С облегчением она видит презерватив. Девочки мисс Долли рассказывали ей, что самое трудное с презервативами – это заставить кого-нибудь их надеть. Девочки предпочитали противозачаточные кольца, но говорили, их трудно достать. Баркли залезает на кровать и распихивает ей ноги коленом. Секунду медлит, смотрит ей в глаза, давая последнюю возможность передумать. Первое ощущение – слаженность: мышцы ее паха поглощают натяжение его плоти, та куда больше, чем у Калеба, ее внутренняя архитектура меняется. Ощущение от него темное, далекое, голос из подземного города, и все же, когда он движется, она чувствует собранность, темп, как будто они делают срочное, необходимое дело, как будто на кону стоит что-то важное.
Возможно, она знала, какими будут последствия ее переворота на аэроплане.
– Ты в порядке? – спрашивает он.
– Да.
– Больно?
– Немножко.
– Ты ведь не занималась этим раньше?
– Нет.
Баркли пристально смотрит на нее.
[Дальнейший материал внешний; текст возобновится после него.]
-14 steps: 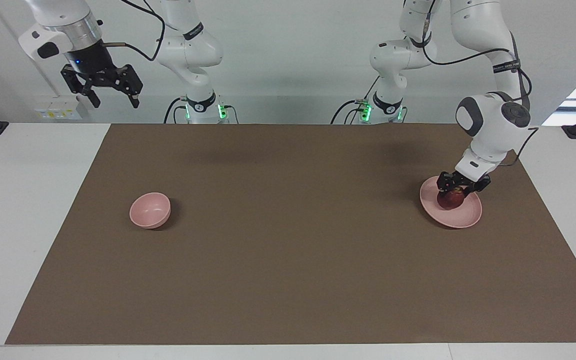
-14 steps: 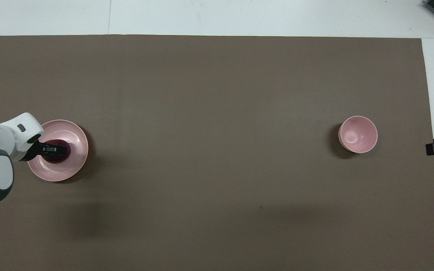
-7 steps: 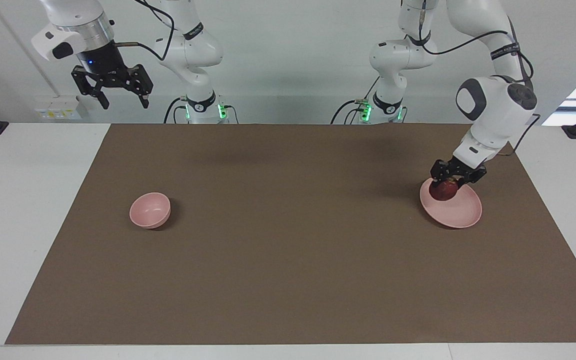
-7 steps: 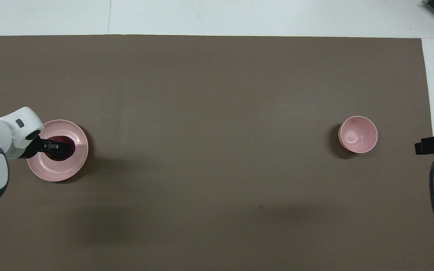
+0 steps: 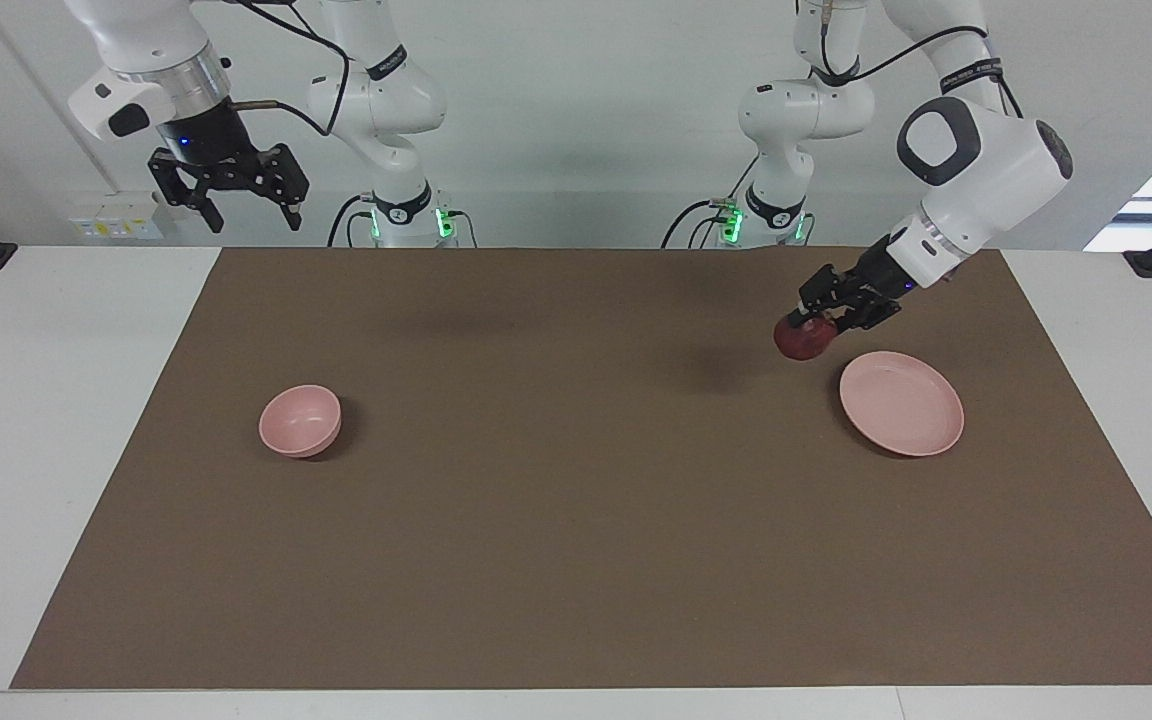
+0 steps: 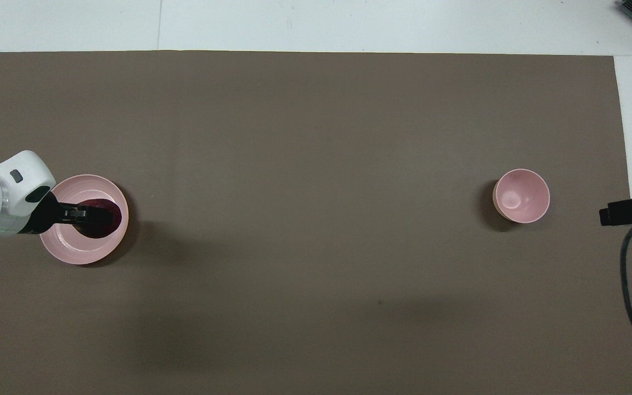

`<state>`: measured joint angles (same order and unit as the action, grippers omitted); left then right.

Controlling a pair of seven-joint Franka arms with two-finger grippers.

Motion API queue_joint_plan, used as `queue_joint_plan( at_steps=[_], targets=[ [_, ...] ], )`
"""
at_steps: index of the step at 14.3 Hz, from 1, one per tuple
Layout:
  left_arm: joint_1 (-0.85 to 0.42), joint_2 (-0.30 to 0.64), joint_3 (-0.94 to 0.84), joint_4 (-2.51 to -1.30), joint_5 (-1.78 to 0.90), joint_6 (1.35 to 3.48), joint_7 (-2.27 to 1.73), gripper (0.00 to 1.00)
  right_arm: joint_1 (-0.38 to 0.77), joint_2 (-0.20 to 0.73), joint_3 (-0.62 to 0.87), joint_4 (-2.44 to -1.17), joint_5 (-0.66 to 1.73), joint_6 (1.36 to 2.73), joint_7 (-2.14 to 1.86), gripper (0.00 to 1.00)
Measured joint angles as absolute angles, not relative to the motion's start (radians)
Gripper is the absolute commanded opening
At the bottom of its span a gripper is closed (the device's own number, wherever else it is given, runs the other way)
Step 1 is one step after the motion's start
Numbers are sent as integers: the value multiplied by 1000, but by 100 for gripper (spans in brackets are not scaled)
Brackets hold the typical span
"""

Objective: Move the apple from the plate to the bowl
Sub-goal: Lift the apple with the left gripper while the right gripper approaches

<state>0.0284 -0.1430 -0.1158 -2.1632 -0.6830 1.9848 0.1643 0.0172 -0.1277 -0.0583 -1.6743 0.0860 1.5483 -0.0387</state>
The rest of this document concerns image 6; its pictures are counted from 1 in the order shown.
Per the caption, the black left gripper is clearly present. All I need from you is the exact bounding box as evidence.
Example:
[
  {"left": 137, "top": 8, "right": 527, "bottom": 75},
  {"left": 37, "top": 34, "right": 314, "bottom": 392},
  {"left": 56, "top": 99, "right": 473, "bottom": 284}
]
[{"left": 23, "top": 188, "right": 115, "bottom": 236}]

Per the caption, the brown table mat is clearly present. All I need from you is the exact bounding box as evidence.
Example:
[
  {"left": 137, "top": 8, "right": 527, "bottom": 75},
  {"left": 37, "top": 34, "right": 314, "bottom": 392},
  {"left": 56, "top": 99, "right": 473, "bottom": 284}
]
[{"left": 0, "top": 50, "right": 632, "bottom": 395}]

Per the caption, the pink plate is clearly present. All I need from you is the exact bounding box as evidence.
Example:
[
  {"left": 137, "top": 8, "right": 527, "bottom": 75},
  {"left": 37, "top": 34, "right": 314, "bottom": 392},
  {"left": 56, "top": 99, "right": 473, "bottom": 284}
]
[{"left": 39, "top": 174, "right": 129, "bottom": 266}]

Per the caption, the dark red apple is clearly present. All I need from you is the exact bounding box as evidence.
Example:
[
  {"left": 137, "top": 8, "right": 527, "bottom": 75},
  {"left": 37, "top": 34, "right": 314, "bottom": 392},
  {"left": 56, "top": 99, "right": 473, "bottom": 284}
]
[{"left": 76, "top": 199, "right": 123, "bottom": 241}]

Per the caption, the pink bowl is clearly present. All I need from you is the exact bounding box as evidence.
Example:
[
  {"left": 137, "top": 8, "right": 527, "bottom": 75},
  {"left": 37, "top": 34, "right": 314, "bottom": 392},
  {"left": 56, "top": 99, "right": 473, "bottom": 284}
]
[{"left": 493, "top": 168, "right": 551, "bottom": 224}]

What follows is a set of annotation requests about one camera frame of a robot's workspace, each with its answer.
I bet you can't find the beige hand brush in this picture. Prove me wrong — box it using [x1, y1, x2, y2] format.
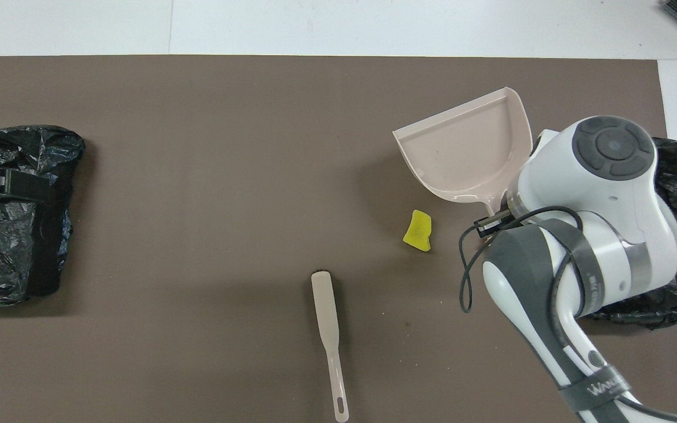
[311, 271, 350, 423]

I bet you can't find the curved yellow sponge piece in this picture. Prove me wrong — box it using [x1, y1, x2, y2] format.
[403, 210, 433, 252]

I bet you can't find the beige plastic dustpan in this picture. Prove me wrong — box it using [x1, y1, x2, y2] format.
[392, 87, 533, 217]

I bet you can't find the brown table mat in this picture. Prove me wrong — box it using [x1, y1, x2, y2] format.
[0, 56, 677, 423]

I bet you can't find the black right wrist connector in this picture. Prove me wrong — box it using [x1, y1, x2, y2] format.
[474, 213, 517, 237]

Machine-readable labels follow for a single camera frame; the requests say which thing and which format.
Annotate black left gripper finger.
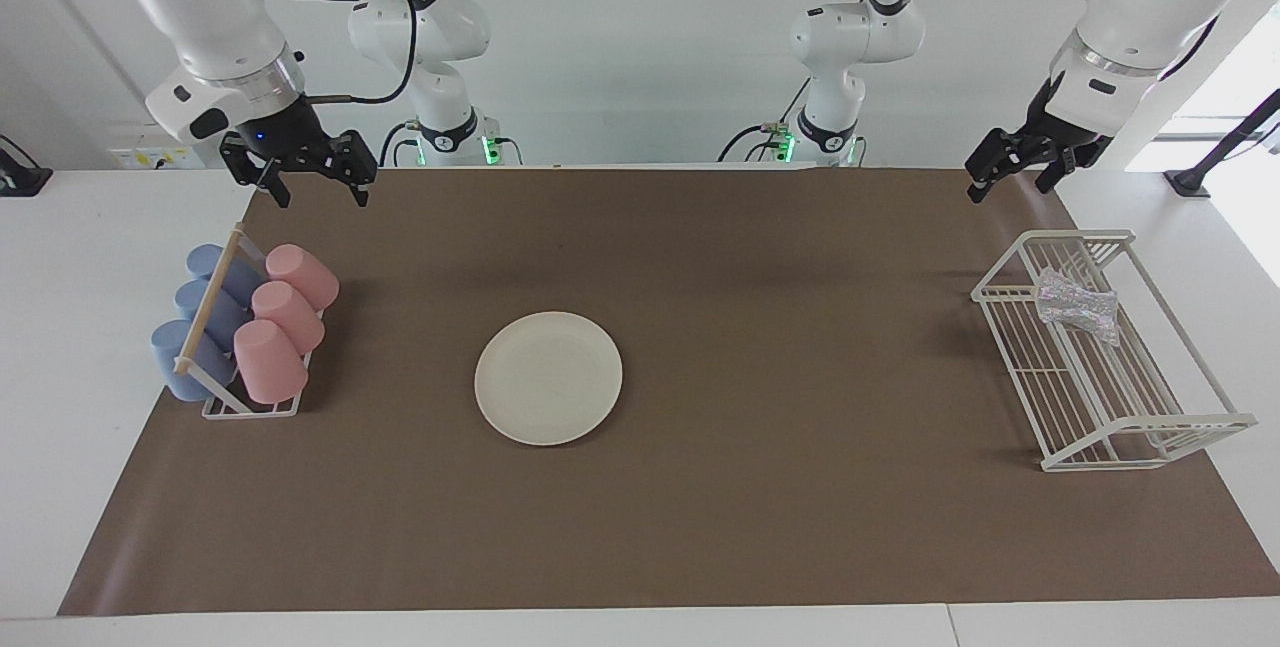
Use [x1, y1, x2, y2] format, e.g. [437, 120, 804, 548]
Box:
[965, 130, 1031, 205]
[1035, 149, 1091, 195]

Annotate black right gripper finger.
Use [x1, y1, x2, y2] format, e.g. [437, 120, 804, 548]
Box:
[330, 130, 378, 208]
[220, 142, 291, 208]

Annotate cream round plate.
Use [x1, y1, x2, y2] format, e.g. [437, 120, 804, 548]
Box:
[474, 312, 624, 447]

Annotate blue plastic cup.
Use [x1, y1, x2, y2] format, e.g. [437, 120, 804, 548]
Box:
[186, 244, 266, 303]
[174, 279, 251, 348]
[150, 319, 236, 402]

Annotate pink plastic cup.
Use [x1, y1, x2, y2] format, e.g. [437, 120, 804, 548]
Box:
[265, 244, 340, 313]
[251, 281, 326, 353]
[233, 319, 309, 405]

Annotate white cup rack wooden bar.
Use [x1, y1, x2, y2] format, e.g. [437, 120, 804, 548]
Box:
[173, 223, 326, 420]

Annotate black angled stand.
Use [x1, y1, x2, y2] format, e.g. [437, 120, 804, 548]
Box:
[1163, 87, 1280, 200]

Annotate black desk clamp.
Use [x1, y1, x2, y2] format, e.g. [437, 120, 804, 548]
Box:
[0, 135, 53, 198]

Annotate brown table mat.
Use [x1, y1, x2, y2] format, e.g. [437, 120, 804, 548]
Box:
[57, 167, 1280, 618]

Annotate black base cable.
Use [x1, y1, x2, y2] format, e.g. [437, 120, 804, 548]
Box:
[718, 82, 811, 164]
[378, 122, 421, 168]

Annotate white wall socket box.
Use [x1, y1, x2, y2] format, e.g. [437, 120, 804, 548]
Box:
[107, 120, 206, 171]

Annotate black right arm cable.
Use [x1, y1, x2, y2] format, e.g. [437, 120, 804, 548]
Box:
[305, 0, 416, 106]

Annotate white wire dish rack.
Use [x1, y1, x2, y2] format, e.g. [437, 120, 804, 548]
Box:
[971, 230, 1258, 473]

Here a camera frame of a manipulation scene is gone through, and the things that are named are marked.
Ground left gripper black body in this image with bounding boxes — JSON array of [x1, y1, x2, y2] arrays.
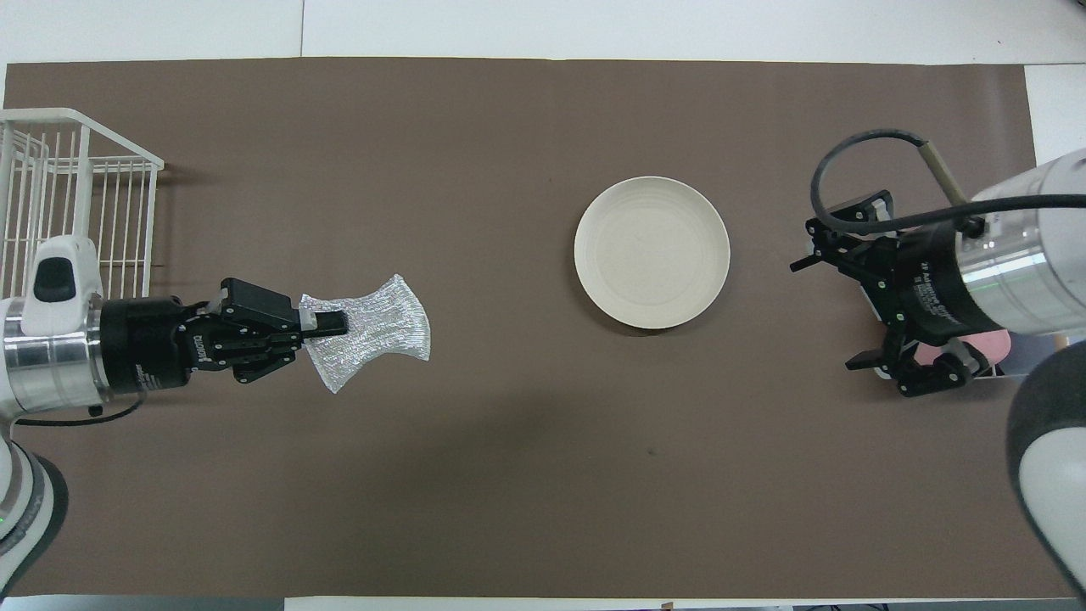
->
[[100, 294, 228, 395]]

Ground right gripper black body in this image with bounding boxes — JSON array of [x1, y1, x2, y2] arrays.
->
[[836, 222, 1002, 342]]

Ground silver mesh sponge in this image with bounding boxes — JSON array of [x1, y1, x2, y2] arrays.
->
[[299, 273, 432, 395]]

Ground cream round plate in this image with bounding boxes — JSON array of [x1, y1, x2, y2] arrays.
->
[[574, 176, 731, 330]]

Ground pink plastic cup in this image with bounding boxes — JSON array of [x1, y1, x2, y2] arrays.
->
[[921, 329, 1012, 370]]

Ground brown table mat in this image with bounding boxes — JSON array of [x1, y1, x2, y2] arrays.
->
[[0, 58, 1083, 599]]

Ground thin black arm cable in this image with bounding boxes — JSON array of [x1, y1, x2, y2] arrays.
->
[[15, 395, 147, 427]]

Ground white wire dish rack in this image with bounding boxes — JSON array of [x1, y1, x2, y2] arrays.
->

Она не может понять, верит он ей или нет. Вдруг он резко выскакивает, переворачивает ее так, что лицо вдавливается в подушки, и бесцеремонно вталкивается сзади. Через минуту переворачивается и сажает ее на себя. Затем опять прижимает спиной к кровати, задрав колени на плечи.
Прилаживая ее конечности то так, то эдак, Баркли излучает раздраженное недовольство, и она берет на себя роль испуганного, молчаливого наблюдателя. Чего он от нее хочет? Он, похоже, сам толком не знает. Интересно, думает Мэриен, он всегда так, все его девочки чувствуют себя куклами в руках нетерпеливого, маленького тирана?